In August, BuzzFeed News reported that, despite Ring’s insistence that it does not use face recognition technology, the company’s Ukraine arm appeared to be developing a face recognition tool. A 2018 presentation unearthed by reporters even shows that, at least at the time, Ring Ukraine had a “head of face recognition research” on staff.

Police departments partnered with Ring are given the ability to request footage directly from Ring customers, but cannot, the company says, obtain it otherwise without a warrant. It remains unclear whether Ring notifies customers of warrants, even in cases where the customer is not suspected of a crime. (Gizmodo has posed this question to Ring on multiple occasions and received no response.)

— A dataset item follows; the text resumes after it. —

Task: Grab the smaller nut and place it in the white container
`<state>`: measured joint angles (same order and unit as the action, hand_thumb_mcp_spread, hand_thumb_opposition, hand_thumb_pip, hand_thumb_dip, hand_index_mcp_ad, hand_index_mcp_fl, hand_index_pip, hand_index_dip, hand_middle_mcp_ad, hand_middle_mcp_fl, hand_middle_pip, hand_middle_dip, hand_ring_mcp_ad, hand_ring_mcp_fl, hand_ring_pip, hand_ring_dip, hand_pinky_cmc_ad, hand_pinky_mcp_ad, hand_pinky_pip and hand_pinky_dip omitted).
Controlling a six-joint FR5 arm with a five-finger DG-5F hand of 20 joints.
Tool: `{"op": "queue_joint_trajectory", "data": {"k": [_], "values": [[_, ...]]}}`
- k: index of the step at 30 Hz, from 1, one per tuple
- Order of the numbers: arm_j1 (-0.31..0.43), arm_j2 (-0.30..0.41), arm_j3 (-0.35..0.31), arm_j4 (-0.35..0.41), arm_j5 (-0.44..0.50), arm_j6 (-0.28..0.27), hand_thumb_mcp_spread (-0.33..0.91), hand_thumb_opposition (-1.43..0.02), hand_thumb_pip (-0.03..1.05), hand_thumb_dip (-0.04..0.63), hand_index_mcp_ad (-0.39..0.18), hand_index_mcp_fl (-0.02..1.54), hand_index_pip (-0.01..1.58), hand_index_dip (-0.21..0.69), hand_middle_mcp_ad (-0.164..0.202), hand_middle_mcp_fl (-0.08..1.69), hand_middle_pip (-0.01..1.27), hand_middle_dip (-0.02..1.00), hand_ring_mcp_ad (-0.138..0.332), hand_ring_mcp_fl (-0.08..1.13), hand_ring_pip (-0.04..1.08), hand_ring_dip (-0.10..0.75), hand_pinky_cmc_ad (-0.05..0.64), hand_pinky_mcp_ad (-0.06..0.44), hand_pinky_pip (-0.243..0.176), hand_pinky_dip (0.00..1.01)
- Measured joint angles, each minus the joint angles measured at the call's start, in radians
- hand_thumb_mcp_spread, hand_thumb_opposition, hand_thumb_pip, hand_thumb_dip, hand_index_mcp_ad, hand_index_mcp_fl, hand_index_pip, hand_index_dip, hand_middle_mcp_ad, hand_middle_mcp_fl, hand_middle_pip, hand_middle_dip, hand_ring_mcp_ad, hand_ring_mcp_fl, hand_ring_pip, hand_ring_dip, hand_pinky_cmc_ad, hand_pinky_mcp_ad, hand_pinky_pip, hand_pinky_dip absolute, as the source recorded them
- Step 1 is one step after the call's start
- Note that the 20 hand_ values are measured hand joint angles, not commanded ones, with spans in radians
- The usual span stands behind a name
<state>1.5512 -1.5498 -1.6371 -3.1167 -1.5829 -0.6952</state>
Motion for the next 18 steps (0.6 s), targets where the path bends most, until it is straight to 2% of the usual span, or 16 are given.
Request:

Gizmodo reported in July that Ring’s contracts with law enforcement agencies forbid police from making public statements about the company and its products without Ring’s permission. Further Gizmodo reporting found that Ring was seeking access to real-time 911 caller data to use as content for its Neighbors app.

In some cases, Ring has barred police departments from using the term “surveillance” to describe its products, stating explicitly in one email that doing so “can flag user privacy concerns.”

Ring’s police partnerships have drawn widespread concern from civil rights organizations that say the technology poses a threat to privacy and civil liberties. A coalition of over 30 groups, including Fight for the Future, Media Justice, and Color of Change, signed an open letter last week calling on local, state, and federal officials to investigate Ring’s business practices.

“A key component of the partnership turns police departments into marketing agencies and police officers into salespeople for Amazon. Amazon provides officers with talking points to promote their technology and products to residents, and requests departments market the products at city events,” the letter states.

It continues: “In the absence of clear civil liberties and rights-protective policies to govern the technologies and the use of their data, once collected, stored footage can be used by law enforcement to conduct facial recognition searches, target protesters exercising their First Amendment rights, teenagers for minor drug possession, or shared with other agencies like ICE or the FBI.”

In a letter to Amazon CEO Jeff Bezos last month, Senator Ed Markey, who sits on the Committee on Commerce, Science, and Transportation, wrote that Ring’s partnerships “raise additional civil liberties concerns” and could enable police to “create a surveillance network that places dangerous burdens on people of color and feeds racial anxieties in local communities.”

“I am particularly alarmed to learn,” he wrote, “that Ring is pursuing facial recognition technology with the potential to flag certain individuals as suspicious based on their biometric information.”